ACTA DA HORA IMPROVÁVEL
1. Antigamente
(a bem dizer, tão antigamente mesmo,
que foi já no século passado do milénio idem), acontecia-me de quando em vez
secretariar reuniões. De professores, primeiro, de redacções jornalísticas,
depois, com algumas de direcção de sociedade filarmónica pelo meio. Parece-me
outra vida, agora. Noutro planeta. Agora que funciono sozinho, resta-me
escrever as actas do que se vozeia nas paragens de autocarro (melhor quando
chove, pois que o quorum humano
jamais resiste a comentar os cântaros que Deus dá ao entorno) e do que se diz nas
filas de hipermercearia, em qualquer sala-de-espera das boas (centro de saúde,
finanças, segurança social, conservatórias), nas assembleias de mirones de
desastres rodoviários – e de preferência nos Cafés de bairro da minha perdição.
Segue-se, pois, a acta apurada a partir das 17h17m do passado dia 31 de Janeiro
no Café C. (O itálico integral da transcrição é de lei, por isso mesmo que
nenhum palavreado nem fraseado algum me pertencem:)

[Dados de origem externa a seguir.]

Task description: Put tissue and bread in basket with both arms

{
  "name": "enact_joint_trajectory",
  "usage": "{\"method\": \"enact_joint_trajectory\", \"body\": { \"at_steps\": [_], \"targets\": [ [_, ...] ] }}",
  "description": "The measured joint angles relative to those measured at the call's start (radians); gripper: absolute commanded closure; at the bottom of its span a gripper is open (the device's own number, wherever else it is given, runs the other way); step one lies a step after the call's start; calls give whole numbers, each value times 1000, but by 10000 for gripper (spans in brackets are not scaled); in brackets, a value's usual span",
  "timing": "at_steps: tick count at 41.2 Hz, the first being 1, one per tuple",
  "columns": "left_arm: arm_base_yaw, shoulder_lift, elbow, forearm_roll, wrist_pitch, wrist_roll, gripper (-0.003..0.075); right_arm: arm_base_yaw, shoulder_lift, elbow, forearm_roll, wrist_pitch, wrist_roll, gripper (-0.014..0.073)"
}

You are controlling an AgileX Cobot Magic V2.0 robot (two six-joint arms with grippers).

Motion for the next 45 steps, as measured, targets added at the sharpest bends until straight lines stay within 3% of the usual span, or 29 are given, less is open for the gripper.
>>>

2. Se uma pessoa me engana fora do raio-d’acção
dela, eu tento perceber a pessoa, eu tento ver onde é que me enganei acerca
dela, sim, eu pelo menos posso gabar-me de fazer iss’assim / Se a mãe não te
der dinheiro para ires cortar o cabelo, diz-lhe qu’isto não é daqui-d’el-rey,
qu’isto ainda é Portugal, qu’isto ainda não é o da-mãe-joana / Agora se lhe
disseres que queres-comer-isto-queres-comer-aquilo, então isso
já-me-cheira-a-cavalo, iss’é-qu’é-um’-avaria
/ Quem é aquele?, tem alguma coisa a ver co’ Varela dos Pneus?, pergunto porque
não sei mas se me dizes isso-assim-assim então perfeito, então tudo-à-larga / Levas
c’uma botija de gás em cima qu’é um mimo / ’Tás bom, ó sô Fócsináite? / Menos
uma hora nos Açores / Ele disse Sálvio ou sábio? / Mas olhe / A minha mãe
trabalhava na fiação, mais de quarenta anos de descontos, o algodão punha
aquela coisa na garganta mas também foi das últimas a sair antes d’aquilo
fechar, vá que não vá / Olha, já fostes / Quantos?, setenta-e-seis agora em Julho
que vem / Saber o que a gente sabe até hoje, quem me dera na altura / Graças a
Deus também já tive os meus problemas de saúde até hoje, ind’esta manhã / Um
remate contra as pernas de Ivo Oliveira / Está a ficar frio, mais do q’ontem /
Está-m’alembrar de quando íamos p’la’strada-velha / Esse velhadas fazia vinho
como um carago mas depois também era uma esponja p’ó dele & p’ó dos outros
/ Típico trabalho do deus-me-livre-de-todo-o-mal-ámen / O menos que fez disso
já lá vai um ano / Eles não ’tão tão cois’assim como ’tás p’-aí a d’zer / Daqui
a pouco voltamos para a segunda-parte deste Portugal / Acabam-se os problemas
sem ter de gastar mais dinheiro com preocupações de merda / Superfícies
giratórias são a solução / Disponha agora disso pelo preço duma sandes-d’iscas,
pá / Claro que aquilo é tudo mentira, pá / Zé, já venho, aguenta-m’aí-os
caváis/ Eu pago essa mini, deixe-’star / Agora querias mas era mamar mas não te
deixam / Já vistes? / Era do tempo em que o de cima ia à Universidade / Tchau,
bacano, fica bem / Ui! / Conseguem tudo, o trabalho deve ’tar a aumentar / Ui,
ao poste! S’é p’abrir o circuito com vitrine & arca, n’um vale a pena
arriscar, superfícies giratórias são a solução / Ricardinho / Bola à procura de
Fábio Cecílio / É um peso-pesado, só te digo isso / André Coelho, Cecílio,
Oliveira / Qu’é-qu’-estão aí a fazer os dois?/ Eu conto mas é três / Nesse
aspecto, uma amizade dá para duas ou três vezes / Eu gostei, sou sincero, eu
gostei / Acende a luz da rua, se me fazes o favor / Agora o desvio do manípulo
não é o pior / Qualquer válvula fazia o lugar disso s’isso fosse assim fácil
ma’-n’é! / Então podes-te preparar / Eh lá, calm’aí! / Então e o Porto?, chupa!
/ Vá, até já.
3. E p’ra
tudo isto poder ser nos Açores, só daqui a uma hora.